REQUIRED WORK
An identical copy of all the entries is the required result.

---- EXTRACTED MATERIAL

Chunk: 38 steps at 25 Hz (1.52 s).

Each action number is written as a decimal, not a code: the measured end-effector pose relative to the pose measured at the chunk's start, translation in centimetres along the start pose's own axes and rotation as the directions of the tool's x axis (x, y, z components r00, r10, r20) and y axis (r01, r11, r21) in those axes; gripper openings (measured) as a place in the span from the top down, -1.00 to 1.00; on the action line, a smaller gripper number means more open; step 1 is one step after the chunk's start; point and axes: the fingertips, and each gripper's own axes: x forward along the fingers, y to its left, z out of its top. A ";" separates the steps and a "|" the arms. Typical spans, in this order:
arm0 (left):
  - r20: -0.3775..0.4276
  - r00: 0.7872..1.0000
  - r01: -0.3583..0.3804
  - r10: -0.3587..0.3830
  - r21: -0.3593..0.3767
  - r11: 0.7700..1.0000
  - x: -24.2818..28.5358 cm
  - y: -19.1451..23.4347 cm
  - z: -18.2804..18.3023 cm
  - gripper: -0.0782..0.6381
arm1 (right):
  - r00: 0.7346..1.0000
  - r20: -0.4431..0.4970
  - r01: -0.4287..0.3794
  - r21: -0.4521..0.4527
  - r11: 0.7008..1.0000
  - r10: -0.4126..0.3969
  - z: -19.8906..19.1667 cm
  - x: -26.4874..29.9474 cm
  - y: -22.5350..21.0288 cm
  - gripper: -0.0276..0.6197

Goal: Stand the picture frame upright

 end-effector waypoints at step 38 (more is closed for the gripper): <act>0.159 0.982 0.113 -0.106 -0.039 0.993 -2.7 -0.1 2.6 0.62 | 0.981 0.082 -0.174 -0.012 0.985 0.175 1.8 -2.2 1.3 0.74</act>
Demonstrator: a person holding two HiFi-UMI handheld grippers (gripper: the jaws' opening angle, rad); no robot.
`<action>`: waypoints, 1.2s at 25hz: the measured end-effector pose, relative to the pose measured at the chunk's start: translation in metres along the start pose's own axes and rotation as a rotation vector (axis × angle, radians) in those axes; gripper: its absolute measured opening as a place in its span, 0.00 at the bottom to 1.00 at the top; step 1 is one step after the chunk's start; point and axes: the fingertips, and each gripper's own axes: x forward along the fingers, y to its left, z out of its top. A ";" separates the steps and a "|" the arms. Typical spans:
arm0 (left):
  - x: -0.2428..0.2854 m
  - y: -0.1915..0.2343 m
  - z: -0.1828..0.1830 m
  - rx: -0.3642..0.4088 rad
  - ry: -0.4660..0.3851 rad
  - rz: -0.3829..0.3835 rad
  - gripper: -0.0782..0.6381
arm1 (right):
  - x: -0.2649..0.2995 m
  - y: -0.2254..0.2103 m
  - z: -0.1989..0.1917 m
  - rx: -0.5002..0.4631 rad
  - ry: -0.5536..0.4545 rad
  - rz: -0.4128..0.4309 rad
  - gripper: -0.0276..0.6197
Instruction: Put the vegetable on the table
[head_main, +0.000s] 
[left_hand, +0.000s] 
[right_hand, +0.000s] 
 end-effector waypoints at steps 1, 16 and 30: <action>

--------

RESULT
Chunk: 38 steps at 25 Hz (1.52 s).

Each action number is written as a decimal, not a code: the measured end-effector pose relative to the pose measured at the chunk's start, translation in centimetres along the start pose's own axes and rotation as the directions of the tool's x axis (x, y, z components r00, r10, r20) and y axis (r01, r11, r21) in those axes; gripper openings (measured) as a place in the span from the top down, -1.00 to 1.00; on the action line, a smaller gripper number means more open; step 1 is one step after the chunk's start; point and axes: the fingertips, and each gripper's own axes: x forward along the fingers, y to its left, z out of its top. A ";" separates the steps and a "|" the arms. Typical spans, in this order:
arm0 (left):
  - r20: -0.3775..0.4276
  - r00: 0.7872..1.0000
  - r01: -0.3583..0.3804
  - r10: -0.3587..0.3830
  - r21: -0.3593..0.3767
  - r11: 0.7700..1.0000
  - x: -24.2818..28.5358 cm
  - y: -19.1451..23.4347 cm
  - z: -18.2804..18.3023 cm
  - gripper: -0.0782..0.6381
arm1 (right):
  - r00: 0.7346..1.0000
  - r20: -0.4431..0.4970
  - r01: -0.4287..0.3794
  - r21: -0.4521..0.4527
  - r11: 0.7008..1.0000
  - r10: -0.4126..0.3969
  - z: -19.8906..19.1667 cm
  - x: -26.4874..29.9474 cm
  - y: -22.5350..21.0288 cm
  - gripper: -0.0276..0.6197

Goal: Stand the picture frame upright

 end-effector waypoints at step 38 (more is closed for the gripper): <act>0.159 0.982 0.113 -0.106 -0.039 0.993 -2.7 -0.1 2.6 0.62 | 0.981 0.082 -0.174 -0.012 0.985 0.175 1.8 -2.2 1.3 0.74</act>
Demonstrator: a person holding two HiFi-UMI handheld grippers (gripper: the jaws' opening angle, rad); no robot.
`<action>`: waypoints, 1.2s at 25hz: the measured end-effector pose, relative to the pose measured at the chunk's start: translation in metres along the start pose's own axes and rotation as a rotation vector (axis × angle, radians) in those axes; gripper: its absolute measured opening as a place in its span, 0.00 at the bottom to 1.00 at the top; step 1 is one step after the chunk's start; point and axes: the fingertips, and each gripper's own axes: x forward along the fingers, y to its left, z out of its top. A ";" separates the steps and a "|" the arms. Typical spans:
arm0 (left):
  - x: -0.2428..0.2854 m
  - y: -0.1915..0.2343 m
  - z: -0.1828..0.1830 m
  - rx: -0.3642..0.4088 rad
  - ry: -0.4660..0.3851 rad
  - rz: -0.3829..0.3835 rad
  - gripper: -0.0782..0.6381
arm1 (right):
  - x: -0.2649..0.2995 m
  - y: -0.2254..0.2103 m
  - z: -0.1989..0.1917 m
  - rx: -0.5002..0.4631 rad
  - ry: -0.5536..0.4545 rad
  - rz: -0.4128..0.4309 rad
  - gripper: -0.0276..0.6197
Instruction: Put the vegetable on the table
[head_main, +0.000s] 
[left_hand, +0.000s] 
[right_hand, +0.000s] 
 end-effector waypoints at steps 1, 16 and 30: <action>

Output for the exercise is now complete.